O Supremo decidiu, na ocasião, por oito votos a três, derrubar a validade de leis estaduais de Bahia, Mato Grosso do Sul, Paraná e Santa Catarina que obrigavam operadoras de telefonia celular a instalarem equipamentos para bloqueio do sinal nos estabelecimentos prisionais. O plenário decidiu que somente a União pode legislar sobre telecomunicações e, portanto, as leis em vigor nos estados eram inconstitucionais. 

Os ministros também destacaram que as empresas de telefonia não podem sofrer o ônus de gastar mais com os bloqueadores em razão das leis estaduais.

Diante disso, o deputado relatou que ainda será estudado uma solução para o problema que MS enfrenta com o livre acesso de aparelhos celulares e conectividades nas celas da Agepen. “Eu ia propor um projeto de lei, mas é inconstitucional. Então, vou pensar em outra alternativa. Vamos pensar em um sistema que possa ser atualizado a cada vez que o sistema das operadoras também para evitar essa perda de dinheiro que ocorreu. É compreensível que lá atrás no entendimento da tecnologia de celular não é a mesma que a gente tem hoje”, pontuou.

Bloqueadores para Agepen no contrato da Compnet foram questionados na justiça

Recentemente, a versão chegou a ser confirmada pelo dono da Compnet, Adriano Chiapara, ao Jornal Midiamax.

Aparentemente sem saber que a Setdig (Secretaria-Executiva de Transformação Digital), antiga SGI (Superintendência de Gestão de Informação), ‘mudou’ a versão, o empresário ainda justificou a ineficácia dos equipamentos dizendo que o Governo precisaria ‘comunicar’ que os bloqueadores não funcionam para Compnet realizar a manutenção.

Contudo, em uma briga judicial milionária que denunciou suposta fraude na licitação para contratar o SIGO e se arrasta na justiça, um dos pontos que a Procuradoria de Assuntos Administrativos questionou foi a contratação com inexigibilidade de licitação de dois objetos: o software e a locação de bloqueadores de celular.

Isso, segundo o MPMS, inviabilizaria a concorrência e a obtenção de melhores propostas. A ação mais recente sobre as suspeitas na contratação do SIGO pede anulação do contrato de R$ 59,5 milhões por indícios de fraude na licitação e superfaturamento. O processo é de agosto de 2021.

Assim, como a manobra na licitação configuraria uma fraude contratual, o próprio Governo de MS, através da Setdig, ‘remendou’ a informação e disse à Justiça que os bloqueadores seriam, na verdade, um ‘brinde’.

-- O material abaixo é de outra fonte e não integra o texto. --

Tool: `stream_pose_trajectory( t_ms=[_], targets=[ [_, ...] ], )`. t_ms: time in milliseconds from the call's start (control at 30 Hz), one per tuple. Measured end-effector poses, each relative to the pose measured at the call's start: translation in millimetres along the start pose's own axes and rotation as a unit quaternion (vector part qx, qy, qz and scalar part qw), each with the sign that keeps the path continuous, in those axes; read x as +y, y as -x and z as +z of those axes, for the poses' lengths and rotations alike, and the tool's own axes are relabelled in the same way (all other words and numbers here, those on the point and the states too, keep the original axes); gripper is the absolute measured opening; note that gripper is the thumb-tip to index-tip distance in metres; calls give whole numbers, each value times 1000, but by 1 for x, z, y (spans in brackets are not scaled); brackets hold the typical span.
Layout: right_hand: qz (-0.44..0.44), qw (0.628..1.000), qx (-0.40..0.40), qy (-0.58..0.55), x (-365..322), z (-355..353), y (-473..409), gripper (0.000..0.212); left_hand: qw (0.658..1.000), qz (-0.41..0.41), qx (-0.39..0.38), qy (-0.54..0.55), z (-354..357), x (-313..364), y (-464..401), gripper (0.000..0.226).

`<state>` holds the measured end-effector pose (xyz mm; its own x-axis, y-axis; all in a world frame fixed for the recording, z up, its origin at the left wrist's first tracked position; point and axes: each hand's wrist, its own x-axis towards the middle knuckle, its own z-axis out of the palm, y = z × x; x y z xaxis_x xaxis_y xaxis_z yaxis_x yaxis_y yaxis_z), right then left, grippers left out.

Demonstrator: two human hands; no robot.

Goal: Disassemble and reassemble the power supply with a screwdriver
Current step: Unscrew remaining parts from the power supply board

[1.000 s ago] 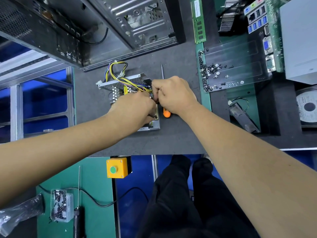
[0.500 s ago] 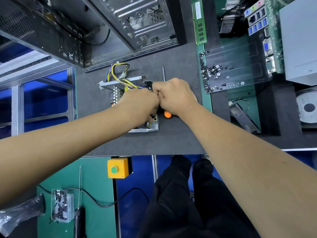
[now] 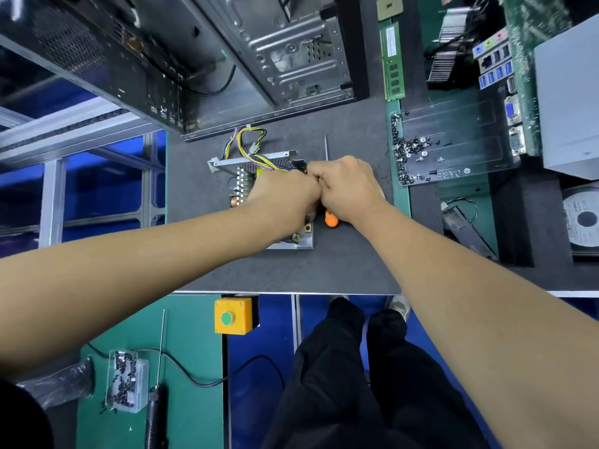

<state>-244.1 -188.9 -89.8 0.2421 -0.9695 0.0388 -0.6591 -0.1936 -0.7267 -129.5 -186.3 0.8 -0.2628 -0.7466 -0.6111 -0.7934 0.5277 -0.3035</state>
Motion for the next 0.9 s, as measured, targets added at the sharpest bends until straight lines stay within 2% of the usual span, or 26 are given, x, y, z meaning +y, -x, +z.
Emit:
stream_pose_trajectory(
  t_ms=[133, 200, 367, 433, 567, 733, 900],
  targets=[
    [3, 1000, -18, -14, -3, -4, 2, 18, 998, 49, 3, 42, 5, -9, 3, 18],
    [4, 1000, -20, -22, -6, -6, 3, 22, 993, 94, -1, 74, 8, -19, 4, 29],
    [20, 1000, -20, -4, -10, -7, 4, 21, 958, 170, 48, 227, 16, -48, 19, 43],
    [30, 999, -17, -15, -13, -8, 5, 26, 952, 209, 79, 209, 22, -57, 27, 39],
    [48, 997, -36, -38, -19, -11, 6, 31, 955, 256, 146, 14, 36, -58, 34, 19],
    [53, 997, -33, -38, -22, -12, 6, 30, 965, 251, 50, -58, 26, -59, 37, 36],
    [45, 999, -20, -16, -22, -10, 5, 30, 963, 269, 13, 19, 17, -65, 32, 27]
  ],
)
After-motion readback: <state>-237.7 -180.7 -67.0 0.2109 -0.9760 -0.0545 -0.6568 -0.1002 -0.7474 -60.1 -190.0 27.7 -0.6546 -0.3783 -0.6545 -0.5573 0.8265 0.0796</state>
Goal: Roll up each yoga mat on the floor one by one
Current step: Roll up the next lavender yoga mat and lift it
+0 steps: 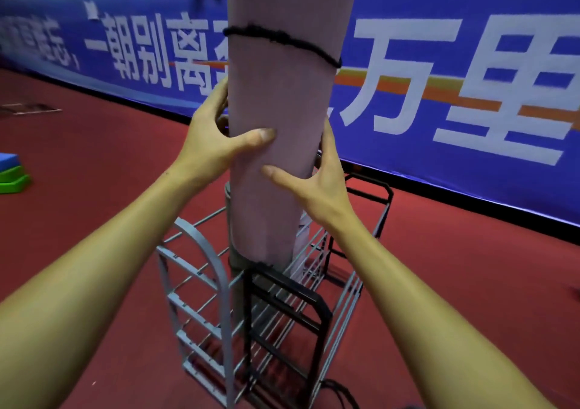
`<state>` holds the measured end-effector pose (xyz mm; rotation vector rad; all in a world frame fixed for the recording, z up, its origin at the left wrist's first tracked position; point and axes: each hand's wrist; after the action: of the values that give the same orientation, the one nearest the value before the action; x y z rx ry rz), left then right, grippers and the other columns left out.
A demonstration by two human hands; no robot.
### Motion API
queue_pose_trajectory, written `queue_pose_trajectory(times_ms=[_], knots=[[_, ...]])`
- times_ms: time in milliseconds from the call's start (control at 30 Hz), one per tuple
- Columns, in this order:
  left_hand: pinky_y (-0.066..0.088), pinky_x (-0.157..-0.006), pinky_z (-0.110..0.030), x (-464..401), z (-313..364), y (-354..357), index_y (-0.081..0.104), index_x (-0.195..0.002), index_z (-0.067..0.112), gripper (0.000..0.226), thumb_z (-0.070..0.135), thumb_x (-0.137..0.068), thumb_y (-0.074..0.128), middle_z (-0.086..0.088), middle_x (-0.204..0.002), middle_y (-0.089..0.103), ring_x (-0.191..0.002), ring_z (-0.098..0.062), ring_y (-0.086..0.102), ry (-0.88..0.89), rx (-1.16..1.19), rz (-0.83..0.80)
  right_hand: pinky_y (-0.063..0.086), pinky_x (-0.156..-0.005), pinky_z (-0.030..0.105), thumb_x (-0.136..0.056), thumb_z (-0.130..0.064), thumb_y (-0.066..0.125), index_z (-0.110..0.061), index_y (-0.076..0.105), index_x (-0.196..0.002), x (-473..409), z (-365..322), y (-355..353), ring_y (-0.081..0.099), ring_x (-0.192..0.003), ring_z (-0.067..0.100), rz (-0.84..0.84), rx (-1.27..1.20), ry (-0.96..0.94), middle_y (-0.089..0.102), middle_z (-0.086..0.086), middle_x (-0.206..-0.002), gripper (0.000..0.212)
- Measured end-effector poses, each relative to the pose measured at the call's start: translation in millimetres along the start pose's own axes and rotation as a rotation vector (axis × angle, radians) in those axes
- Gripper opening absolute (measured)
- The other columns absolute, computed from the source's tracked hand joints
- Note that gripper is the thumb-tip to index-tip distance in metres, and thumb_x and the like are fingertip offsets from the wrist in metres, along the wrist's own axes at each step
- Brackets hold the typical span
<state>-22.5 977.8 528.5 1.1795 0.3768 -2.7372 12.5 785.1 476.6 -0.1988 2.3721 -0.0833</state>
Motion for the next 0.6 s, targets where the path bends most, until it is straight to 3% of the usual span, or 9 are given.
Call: queue_pose_trajectory(times_ms=[167,367,600], knots=[[0.052,-0.095,-0.021,-0.9,-12.8,-31.0,0.047,-0.153,0.018,0.086,0.040,-0.078,0.084,0.007,-0.136,0.067,-0.125,-0.009,0.065,0.014,-0.048,0.000,0.057,-0.101,0.046,-0.073,-0.031,0.097,-0.034,0.033,-0.158,-9.1,8.0,36.6,0.062,-0.130,0.017,-0.028,-0.031,-0.009,0.059,-0.009,-0.146,0.106],[0.052,-0.107,-0.042,4.0,-39.1,-52.4,0.051,-0.149,0.024,0.077,0.042,-0.081,0.082,0.009,-0.137,0.067,-0.127,-0.012,0.063,-0.024,-0.086,0.034,0.056,-0.102,0.046,-0.070,-0.046,0.097,-0.043,0.030,-0.158,-18.0,23.8,62.7,0.060,-0.132,0.017,-0.059,-0.005,0.031,0.056,-0.012,-0.149,0.111],[0.052,-0.104,-0.035,18.1,-63.3,-74.5,0.044,-0.155,0.032,0.084,0.036,-0.082,0.084,0.012,-0.142,0.063,-0.129,-0.010,0.062,-0.077,-0.157,-0.039,0.054,-0.105,0.046,-0.066,-0.049,0.099,-0.044,0.030,-0.157,-3.7,52.9,89.1,0.058,-0.135,0.014,-0.091,-0.025,0.114,0.054,-0.014,-0.150,0.114]])
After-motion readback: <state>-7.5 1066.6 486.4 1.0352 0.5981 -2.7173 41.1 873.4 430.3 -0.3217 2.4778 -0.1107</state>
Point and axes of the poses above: each hand's wrist, its own x-axis away from the middle knuckle, its own y-axis out of the palm, z = x × y
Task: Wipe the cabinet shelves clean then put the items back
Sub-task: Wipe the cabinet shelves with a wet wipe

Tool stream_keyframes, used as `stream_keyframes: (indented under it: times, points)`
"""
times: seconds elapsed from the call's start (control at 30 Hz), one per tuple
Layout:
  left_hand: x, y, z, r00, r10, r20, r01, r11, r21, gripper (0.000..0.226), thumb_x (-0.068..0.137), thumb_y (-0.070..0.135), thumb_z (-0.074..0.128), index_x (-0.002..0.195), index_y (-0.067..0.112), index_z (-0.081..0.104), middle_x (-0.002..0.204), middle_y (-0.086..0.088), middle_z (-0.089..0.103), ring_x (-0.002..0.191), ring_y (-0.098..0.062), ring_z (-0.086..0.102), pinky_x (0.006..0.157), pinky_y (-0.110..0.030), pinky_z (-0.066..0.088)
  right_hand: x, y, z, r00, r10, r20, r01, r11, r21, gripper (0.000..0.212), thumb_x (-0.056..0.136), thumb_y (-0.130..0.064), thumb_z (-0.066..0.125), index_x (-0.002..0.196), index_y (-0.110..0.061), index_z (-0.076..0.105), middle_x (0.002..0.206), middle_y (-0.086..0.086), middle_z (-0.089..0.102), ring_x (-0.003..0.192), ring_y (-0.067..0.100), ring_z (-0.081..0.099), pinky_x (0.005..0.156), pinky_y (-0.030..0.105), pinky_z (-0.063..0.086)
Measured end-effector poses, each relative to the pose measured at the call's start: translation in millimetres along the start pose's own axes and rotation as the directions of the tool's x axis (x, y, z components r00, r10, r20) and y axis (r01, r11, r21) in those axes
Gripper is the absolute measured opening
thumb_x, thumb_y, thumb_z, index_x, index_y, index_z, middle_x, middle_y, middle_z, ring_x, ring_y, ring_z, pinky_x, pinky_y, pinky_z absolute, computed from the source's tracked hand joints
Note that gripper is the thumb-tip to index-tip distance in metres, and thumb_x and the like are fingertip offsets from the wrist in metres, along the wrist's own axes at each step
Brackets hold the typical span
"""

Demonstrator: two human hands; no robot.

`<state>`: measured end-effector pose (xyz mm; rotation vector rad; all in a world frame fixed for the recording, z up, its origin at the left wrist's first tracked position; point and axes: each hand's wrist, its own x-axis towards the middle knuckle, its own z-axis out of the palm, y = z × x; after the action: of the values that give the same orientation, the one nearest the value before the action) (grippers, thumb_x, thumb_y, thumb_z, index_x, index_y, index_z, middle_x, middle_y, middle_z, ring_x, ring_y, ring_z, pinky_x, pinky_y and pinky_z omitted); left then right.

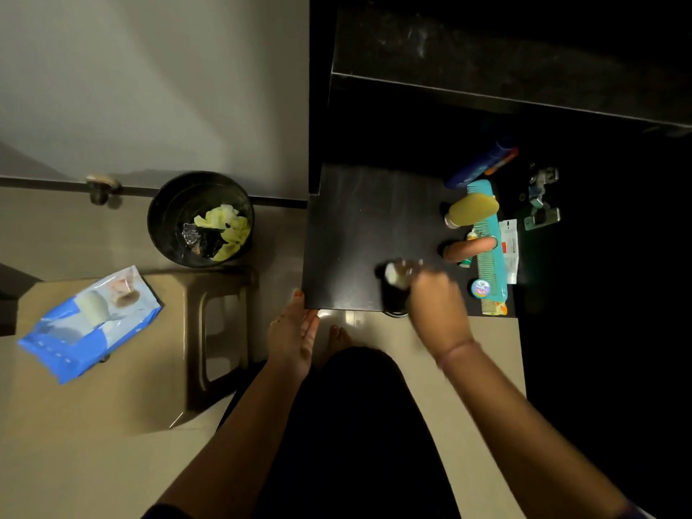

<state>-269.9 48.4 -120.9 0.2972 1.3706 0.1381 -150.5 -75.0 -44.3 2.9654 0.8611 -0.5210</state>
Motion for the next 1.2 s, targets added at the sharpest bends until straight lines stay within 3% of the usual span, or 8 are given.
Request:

Em resposta aos questionamentos do MPMS, a Setdig informou que alterou as condições, dizendo que os equipamentos não seriam mais locados, mas que, agora, em vez de precisar pagar por eles, a Compnet iria cedê-los como uma espécie de ‘brinde’. “Tais equipamentos estão sendo cedidos sem custo, em comodato, e serão devolvidos para a empresa no término do contrato”, garantiu a Setdig na peça anexada pelo MPMS aos autos.

Questionado novamente sobre a divergência das versões, Adriano Chiapara se limitou a dizer que a Compnet não poderia mais se manifestar sobre o assunto por força de termos contratuais.

Bloqueadores de celular desligados desde 2017 nas prisões da Agepen

Porém, servidores públicos estaduais que atuam no sistema penitenciário confirmaram ao Jornal Midiamax que nenhuma das versões é correta. De acordo com eles, os bloqueadores foram sim instalados através do contrato do SIGO. Mas, são obsoletos e nunca bloquearam sinal para celulares modernos, que usam tecnologia 4G ou 5G, por exemplo.

Desta forma, os equipamentos acabaram simplesmente desligados.

Segundo apurado pela reportagem, 64 bloqueadores estão instalados nas torres do Complexo Penitenciário conhecido como Máxima, em Campo Grande. Mas, não funcionam desde 2017.

Policiais penais que entraram no último concurso chegaram a receber instrução oficial para não falarem sobre os bloqueadores parados. O alerta tem como objetivo não revelar a fragilidade das penitenciárias da Agepen.